Leurs rapports historiques sont profondément ancrés : Cohen fut un ancien professeur de Salamé à Sciences Po, avant qu’elle ne s’impose rapidement dans les médias. Aujourd’hui, cette relation a pris une dimension familiale, avec des échanges qui semblent moins professionnels que des moments de complicité.
Cependant, ce contexte n’est pas sans ambiguïté. En septembre 2025, Cohen était impliqué dans un scandale concernant la neutralité du service public après des déclarations avec Thomas Legrand et des figures socialistes. Salamé a également dû quitter plusieurs plateformes en raison de son partenaire, Raphaël Glucksman, en 2019.
L’absence de polémique dans cette interview révèle un service public qui privilégie la solidarité interne plutôt que l’examen critique des liens qu’il entretient.

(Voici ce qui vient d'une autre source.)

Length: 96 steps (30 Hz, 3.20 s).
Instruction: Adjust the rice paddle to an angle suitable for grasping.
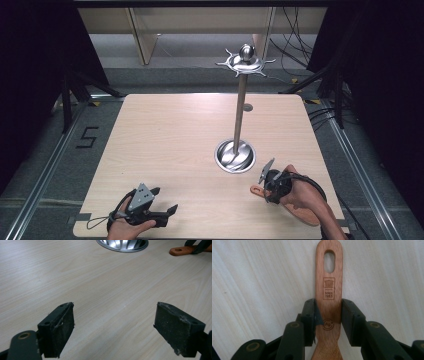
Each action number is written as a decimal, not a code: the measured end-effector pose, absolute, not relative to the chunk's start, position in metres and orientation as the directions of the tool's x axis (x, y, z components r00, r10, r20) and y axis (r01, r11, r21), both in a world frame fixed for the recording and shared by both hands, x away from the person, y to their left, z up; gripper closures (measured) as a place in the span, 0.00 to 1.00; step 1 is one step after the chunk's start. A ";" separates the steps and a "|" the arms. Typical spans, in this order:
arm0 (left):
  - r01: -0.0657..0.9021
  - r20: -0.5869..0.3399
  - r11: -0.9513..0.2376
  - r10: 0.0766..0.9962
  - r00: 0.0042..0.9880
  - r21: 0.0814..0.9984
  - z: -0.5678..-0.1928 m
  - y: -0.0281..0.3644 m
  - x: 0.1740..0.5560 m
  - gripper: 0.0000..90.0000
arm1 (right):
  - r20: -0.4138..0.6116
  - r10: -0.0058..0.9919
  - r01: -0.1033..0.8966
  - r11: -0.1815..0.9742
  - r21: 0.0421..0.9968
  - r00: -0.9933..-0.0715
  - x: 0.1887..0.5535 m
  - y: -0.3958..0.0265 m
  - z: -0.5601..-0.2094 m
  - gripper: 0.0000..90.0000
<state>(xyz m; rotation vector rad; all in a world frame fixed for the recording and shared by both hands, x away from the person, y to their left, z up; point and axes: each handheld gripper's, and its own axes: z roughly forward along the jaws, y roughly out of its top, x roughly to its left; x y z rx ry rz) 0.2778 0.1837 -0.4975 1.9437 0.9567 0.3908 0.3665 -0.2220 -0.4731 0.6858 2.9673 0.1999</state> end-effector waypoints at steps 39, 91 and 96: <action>0.465 -0.093 -0.300 0.752 0.652 0.833 -0.496 0.185 0.278 0.17 | -0.188 0.580 0.403 0.731 0.550 -0.793 0.341 -0.275 -0.398 0.75; 0.463 -0.093 -0.297 0.754 0.651 0.835 -0.496 0.185 0.277 0.17 | -0.204 0.609 0.182 0.511 0.840 -0.766 0.358 -0.261 -0.299 0.75; 0.466 -0.104 -0.285 0.754 0.648 0.838 -0.497 0.184 0.278 0.17 | -0.240 0.617 0.140 0.502 0.853 -0.749 0.355 -0.259 -0.278 0.75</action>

Même si les défis restent nombreux, cet exemple montre comment le système médiatique français peut se concentrer sur les connexions personnelles avant de s’interroger sur sa propre capacité à rester neutre.
Cet équilibre fragile entre reconnaissance et impartialité n’est pas sans rappeler une réalité profonde : dans un pays où la confiance en l’institution est primordiale, il est facile de perdre de vue les frontières entre le service public et l’entourage personnel.